Waveplates are widely used in photonics to control the polarization of light^1,2. Often, they are fabricated from birefringent crystals that have different refractive indices along and normal to the crystal axis. Similar optical components are found in the natural world, including the eyes of mantis shrimp^3,4 and the iridescence of giant clams⁵, fish⁶ and plants⁷. Optical retardation in biology relies on sophisticated self-assembly, whereas man-made systems comprise multiple-layered materials^8,9,10,11. Here we report a discovery that bridges these two design principles. We observe wideband achromatic retardation in the visible and near-infrared (532–800 nm) regions for Cs₄PbBr₆ perovskite crystals embedded with CsPbBr₃ nanocrystals. We explain our observations as matched dispersions of the refractive indices of the ordinary and extraordinary rays caused by the ordered embedding of the nanocrystals in the host. The wideband performance and ease of fabrication of these perovskite materials are attractive for future applications.

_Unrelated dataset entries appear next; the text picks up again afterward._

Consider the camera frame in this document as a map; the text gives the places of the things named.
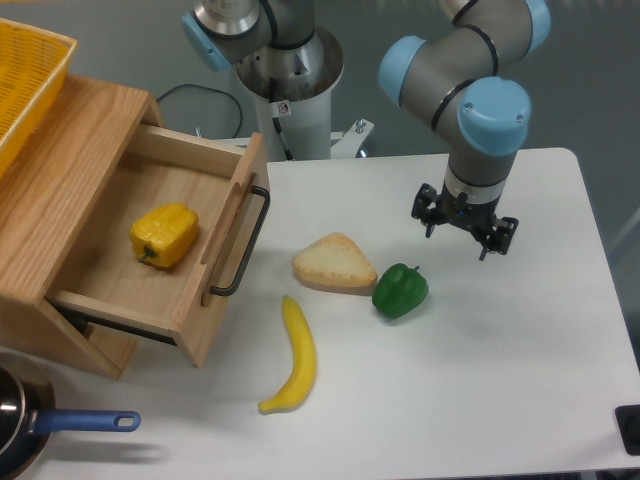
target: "open drawer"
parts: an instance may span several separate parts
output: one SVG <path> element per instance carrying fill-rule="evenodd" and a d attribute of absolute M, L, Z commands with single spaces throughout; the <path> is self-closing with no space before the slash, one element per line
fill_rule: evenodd
<path fill-rule="evenodd" d="M 140 125 L 46 300 L 79 329 L 97 323 L 175 344 L 202 366 L 269 207 L 268 188 L 259 134 L 241 149 Z M 129 230 L 170 202 L 198 213 L 198 237 L 171 269 L 141 264 Z"/>

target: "white label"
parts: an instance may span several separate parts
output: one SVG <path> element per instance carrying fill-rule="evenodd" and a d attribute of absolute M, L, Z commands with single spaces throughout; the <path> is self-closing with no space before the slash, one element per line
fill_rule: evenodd
<path fill-rule="evenodd" d="M 273 118 L 286 117 L 287 115 L 291 115 L 291 104 L 287 100 L 271 103 L 271 116 Z"/>

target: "drawer handle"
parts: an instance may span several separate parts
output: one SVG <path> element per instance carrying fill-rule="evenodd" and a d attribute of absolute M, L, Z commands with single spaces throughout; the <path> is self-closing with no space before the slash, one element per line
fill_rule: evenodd
<path fill-rule="evenodd" d="M 240 286 L 240 282 L 242 281 L 242 277 L 244 275 L 244 271 L 247 269 L 247 265 L 249 264 L 249 258 L 251 258 L 251 254 L 253 253 L 253 248 L 256 246 L 256 242 L 258 241 L 258 235 L 260 234 L 260 230 L 262 229 L 264 219 L 267 216 L 269 205 L 271 204 L 271 195 L 269 194 L 269 190 L 258 185 L 253 185 L 251 187 L 251 193 L 254 195 L 258 195 L 264 199 L 264 203 L 262 204 L 262 208 L 260 209 L 260 215 L 258 215 L 258 220 L 256 221 L 256 225 L 253 228 L 253 232 L 251 232 L 251 237 L 249 238 L 247 249 L 242 255 L 242 260 L 240 260 L 240 265 L 238 265 L 236 276 L 231 282 L 231 285 L 229 285 L 228 287 L 209 287 L 209 293 L 212 293 L 213 295 L 218 295 L 220 297 L 229 297 L 233 295 L 236 290 L 238 290 L 238 287 Z"/>

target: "toy yellow pepper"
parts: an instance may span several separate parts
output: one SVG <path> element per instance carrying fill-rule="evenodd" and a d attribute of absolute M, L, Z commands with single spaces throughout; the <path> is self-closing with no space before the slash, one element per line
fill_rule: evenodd
<path fill-rule="evenodd" d="M 140 263 L 170 267 L 198 235 L 198 214 L 182 203 L 152 210 L 131 227 L 133 251 Z"/>

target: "wooden drawer unit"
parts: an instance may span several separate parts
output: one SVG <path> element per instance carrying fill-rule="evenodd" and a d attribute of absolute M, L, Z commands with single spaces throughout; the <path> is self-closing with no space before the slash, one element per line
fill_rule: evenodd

^{波片在光子学中被广泛用于控制光1,2}的偏振。通常，它们由沿晶轴和垂直于晶轴具有不同折射率的双折射晶体制成。在自然界中发现了类似的光学元件，包括螳螂虾^3,4的眼睛和巨蛤⁵、鱼⁶和植物⁷的虹彩。生物学中的光延迟依赖于复杂的自组装，而人造系统则包含多层材料^8,9,10,11。在这里，我们报告了一个弥合这两个设计原则的发现。我们观察到 Cs 在可见光和近红外（532-800 nm）区域的宽带消色差延迟嵌入 CsPbBr _{3纳米晶体的4} PbBr ₆钙钛矿晶体。我们将我们的观察解释为由纳米晶体在主体中的有序嵌入引起的普通和非常光线的折射率的匹配色散。这些钙钛矿材料的宽带性能和易于制造对未来的应用具有吸引力。